─── DATA SHOWN ───

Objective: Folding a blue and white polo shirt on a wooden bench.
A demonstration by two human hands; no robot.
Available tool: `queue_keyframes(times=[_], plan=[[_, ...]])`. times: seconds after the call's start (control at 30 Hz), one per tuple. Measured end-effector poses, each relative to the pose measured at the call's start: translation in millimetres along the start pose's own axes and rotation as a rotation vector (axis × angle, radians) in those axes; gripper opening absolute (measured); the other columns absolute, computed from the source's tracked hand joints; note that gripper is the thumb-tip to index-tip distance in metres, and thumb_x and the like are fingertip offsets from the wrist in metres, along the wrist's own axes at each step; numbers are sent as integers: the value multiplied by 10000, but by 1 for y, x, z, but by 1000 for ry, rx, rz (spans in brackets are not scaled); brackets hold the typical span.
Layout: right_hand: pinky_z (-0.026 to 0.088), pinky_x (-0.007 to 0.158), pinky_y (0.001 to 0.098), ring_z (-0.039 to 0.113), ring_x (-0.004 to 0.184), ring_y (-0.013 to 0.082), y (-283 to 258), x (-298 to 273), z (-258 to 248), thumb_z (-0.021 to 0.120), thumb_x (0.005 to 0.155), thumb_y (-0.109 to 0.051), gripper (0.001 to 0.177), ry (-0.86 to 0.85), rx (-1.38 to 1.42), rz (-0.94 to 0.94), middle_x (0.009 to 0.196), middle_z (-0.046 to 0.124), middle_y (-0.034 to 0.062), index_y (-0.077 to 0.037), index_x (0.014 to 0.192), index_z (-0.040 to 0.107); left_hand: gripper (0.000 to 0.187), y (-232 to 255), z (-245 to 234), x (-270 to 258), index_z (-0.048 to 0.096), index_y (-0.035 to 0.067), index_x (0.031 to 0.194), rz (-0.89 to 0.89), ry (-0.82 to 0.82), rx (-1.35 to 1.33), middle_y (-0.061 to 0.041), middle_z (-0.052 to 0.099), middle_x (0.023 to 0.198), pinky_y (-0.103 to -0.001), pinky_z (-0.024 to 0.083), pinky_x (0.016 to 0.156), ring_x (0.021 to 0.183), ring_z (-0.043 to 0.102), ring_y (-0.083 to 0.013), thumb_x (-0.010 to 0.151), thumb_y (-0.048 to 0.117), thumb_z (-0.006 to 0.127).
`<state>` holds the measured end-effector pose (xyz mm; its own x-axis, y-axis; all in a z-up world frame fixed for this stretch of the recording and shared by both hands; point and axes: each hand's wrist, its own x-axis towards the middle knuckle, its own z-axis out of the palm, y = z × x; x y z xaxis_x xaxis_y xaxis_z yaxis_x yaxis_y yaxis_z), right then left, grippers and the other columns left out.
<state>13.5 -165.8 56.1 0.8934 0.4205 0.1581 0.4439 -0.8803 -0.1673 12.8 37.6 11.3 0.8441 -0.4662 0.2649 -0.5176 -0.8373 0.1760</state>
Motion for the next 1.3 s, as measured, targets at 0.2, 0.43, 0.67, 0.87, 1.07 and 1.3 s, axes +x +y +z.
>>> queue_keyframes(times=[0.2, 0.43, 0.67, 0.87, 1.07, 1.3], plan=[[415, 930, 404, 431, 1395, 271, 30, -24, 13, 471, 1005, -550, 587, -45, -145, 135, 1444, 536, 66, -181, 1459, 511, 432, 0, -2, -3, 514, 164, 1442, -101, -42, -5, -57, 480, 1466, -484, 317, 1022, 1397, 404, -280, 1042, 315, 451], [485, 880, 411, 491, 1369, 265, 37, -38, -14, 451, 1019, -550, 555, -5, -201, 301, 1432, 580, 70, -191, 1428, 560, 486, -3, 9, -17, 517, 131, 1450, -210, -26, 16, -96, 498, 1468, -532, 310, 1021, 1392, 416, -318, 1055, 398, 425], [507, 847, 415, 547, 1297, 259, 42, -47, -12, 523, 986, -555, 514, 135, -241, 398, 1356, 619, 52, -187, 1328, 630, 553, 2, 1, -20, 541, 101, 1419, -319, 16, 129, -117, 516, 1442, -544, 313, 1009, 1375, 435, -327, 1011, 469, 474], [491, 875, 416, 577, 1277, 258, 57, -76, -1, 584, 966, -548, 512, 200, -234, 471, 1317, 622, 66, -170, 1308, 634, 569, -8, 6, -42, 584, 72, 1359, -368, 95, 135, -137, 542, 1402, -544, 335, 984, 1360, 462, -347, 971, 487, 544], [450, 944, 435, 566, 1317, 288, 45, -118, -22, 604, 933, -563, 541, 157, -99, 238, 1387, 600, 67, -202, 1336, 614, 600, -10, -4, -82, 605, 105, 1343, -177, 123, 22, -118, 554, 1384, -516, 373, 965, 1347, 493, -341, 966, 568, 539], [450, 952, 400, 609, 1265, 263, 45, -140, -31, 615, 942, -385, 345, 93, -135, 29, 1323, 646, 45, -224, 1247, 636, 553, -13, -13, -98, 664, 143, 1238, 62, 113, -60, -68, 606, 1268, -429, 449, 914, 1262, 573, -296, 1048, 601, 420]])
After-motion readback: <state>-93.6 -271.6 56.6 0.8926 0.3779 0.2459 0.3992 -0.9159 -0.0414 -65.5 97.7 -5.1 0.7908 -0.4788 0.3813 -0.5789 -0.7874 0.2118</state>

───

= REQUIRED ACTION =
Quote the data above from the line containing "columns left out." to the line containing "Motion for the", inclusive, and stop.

= RESULT =
`<state>` holds the measured end-effector pose (xyz mm; its own x-axis, y-axis; all in a z-up world frame fixed for this stretch of the recording and shared by both hands; point and axes: each hand's wrist, its own x-axis towards the middle knuckle, its own z-axis out of the palm, y = z × x; x y z xaxis_x xaxis_y xaxis_z yaxis_x yaxis_y yaxis_z), right then left, grippers and the other columns left out.
<state>13.5 -165.8 56.1 0.8934 0.4205 0.1581 0.4439 -0.8803 -0.1673 12.8 37.6 11.3 0.8441 -0.4662 0.2649 -0.5176 -0.8373 0.1760</state>
Motion for the next 1.3 s, as measured, targets at 0.2, 0.43, 0.67, 0.87, 1.07 and 1.3 s, axes +x +y +z.

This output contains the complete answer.